#### Task to complete:
An exact copy of the data is needed, one that excludes all pictures.

■ ■ ■

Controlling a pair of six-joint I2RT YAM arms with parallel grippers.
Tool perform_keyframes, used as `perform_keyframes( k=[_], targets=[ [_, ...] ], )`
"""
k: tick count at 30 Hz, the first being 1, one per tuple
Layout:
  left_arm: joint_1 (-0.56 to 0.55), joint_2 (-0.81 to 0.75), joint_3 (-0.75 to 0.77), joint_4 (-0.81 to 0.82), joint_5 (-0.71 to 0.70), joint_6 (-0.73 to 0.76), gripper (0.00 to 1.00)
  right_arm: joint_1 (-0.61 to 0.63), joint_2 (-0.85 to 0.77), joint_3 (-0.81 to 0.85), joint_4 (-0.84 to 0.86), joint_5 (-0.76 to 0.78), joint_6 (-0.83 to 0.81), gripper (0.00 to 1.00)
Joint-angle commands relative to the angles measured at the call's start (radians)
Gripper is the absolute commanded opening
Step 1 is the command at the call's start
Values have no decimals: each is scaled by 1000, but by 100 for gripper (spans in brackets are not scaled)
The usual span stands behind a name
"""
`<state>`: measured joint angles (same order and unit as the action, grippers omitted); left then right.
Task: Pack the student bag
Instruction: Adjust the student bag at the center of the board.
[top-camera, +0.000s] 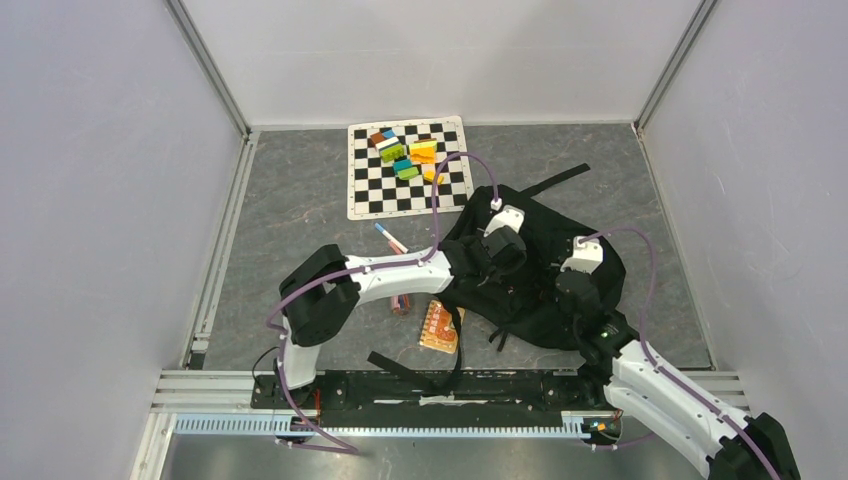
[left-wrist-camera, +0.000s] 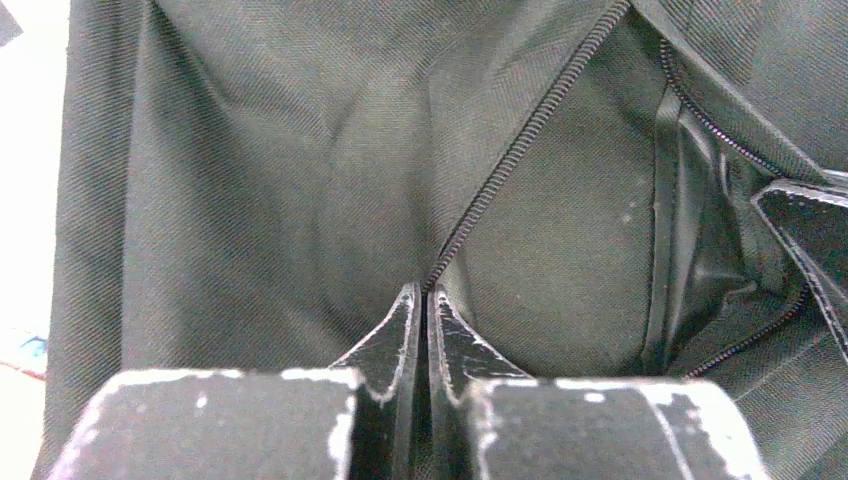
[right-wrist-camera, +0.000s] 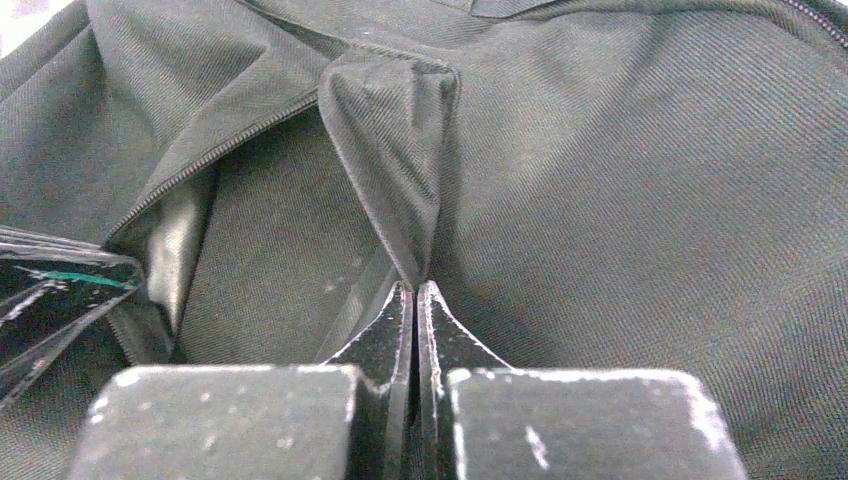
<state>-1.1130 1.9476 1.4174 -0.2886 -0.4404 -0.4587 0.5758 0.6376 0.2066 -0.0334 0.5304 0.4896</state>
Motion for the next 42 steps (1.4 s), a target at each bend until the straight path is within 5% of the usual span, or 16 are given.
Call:
perform_keyframes(
  k=[1, 10, 19, 21, 23, 26, 29, 33, 42],
  targets=[
    [11, -99, 46, -27, -138, 88, 3, -2, -8, 6, -141, 116, 43, 0],
    [119, -171, 47, -50, -98, 151, 2, -2, -42, 17, -273, 237, 110, 0],
    [133, -199, 1, 22, 70, 154, 2, -2, -55, -4, -195, 101, 63, 0],
    [133, -225, -16, 34, 115, 146, 13, -2, -63, 16, -177, 53, 25, 1],
    [133, -265, -44, 48, 152, 135, 36, -2, -66, 52, -174, 12, -14, 12],
    [133, -355, -109, 53, 180, 108, 72, -2, -64, 116, -186, -36, -79, 52],
    [134, -462, -186, 4, 158, 58, 95, -2, -59, 186, -223, -60, -130, 82],
    [150, -567, -277, -171, 97, -48, 100, -2, -46, 272, -284, -75, -188, 98],
    [274, -765, -625, -264, 90, -264, 100, -1, -60, 362, -373, -73, -232, 98]
  ],
)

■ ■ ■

#### Task output:
Controlling a pair of six-joint I2RT YAM arms with parallel grippers.
Tool perform_keyframes, used as `perform_keyframes( k=[_], targets=[ [_, ...] ], )`
"""
k: tick count at 30 Hz, the first being 1, one per tuple
Layout:
  left_arm: joint_1 (-0.56 to 0.55), joint_2 (-0.81 to 0.75), joint_3 (-0.75 to 0.77), joint_4 (-0.81 to 0.82), joint_5 (-0.71 to 0.70), joint_6 (-0.73 to 0.76), gripper (0.00 to 1.00)
  right_arm: joint_1 (-0.61 to 0.63), joint_2 (-0.85 to 0.77), joint_3 (-0.81 to 0.85), joint_4 (-0.84 to 0.86), joint_5 (-0.76 to 0.78), joint_6 (-0.83 to 0.81), gripper (0.00 to 1.00)
Joint-angle commands relative to the angles measured at the call's start (radians)
Gripper is the absolute commanded opening
Step 1 is the command at the call's start
Values have no decimals: each is scaled by 1000, but by 100 for gripper (spans in brackets are not scaled)
The usual span stands behind a name
"""
`<state>`: measured joint angles (same order and unit as the action, grippers omitted); left then right.
Task: Pack the student bag
Instruction: Adjust the student bag at the center of the board.
[top-camera, +0.000s] 
[left-wrist-camera, +0.000s] 
[right-wrist-camera, +0.000s] 
<state>-1.1130 1.9476 1.4174 -0.2886 -0.4404 -0.4587 0.5758 0.6376 0.2066 -0.0334 0.5304 0.4896</state>
Motion for the next 42 steps (1.4 s), a target at each bend until the straight path is within 5% of the usual span, or 16 are given.
Call:
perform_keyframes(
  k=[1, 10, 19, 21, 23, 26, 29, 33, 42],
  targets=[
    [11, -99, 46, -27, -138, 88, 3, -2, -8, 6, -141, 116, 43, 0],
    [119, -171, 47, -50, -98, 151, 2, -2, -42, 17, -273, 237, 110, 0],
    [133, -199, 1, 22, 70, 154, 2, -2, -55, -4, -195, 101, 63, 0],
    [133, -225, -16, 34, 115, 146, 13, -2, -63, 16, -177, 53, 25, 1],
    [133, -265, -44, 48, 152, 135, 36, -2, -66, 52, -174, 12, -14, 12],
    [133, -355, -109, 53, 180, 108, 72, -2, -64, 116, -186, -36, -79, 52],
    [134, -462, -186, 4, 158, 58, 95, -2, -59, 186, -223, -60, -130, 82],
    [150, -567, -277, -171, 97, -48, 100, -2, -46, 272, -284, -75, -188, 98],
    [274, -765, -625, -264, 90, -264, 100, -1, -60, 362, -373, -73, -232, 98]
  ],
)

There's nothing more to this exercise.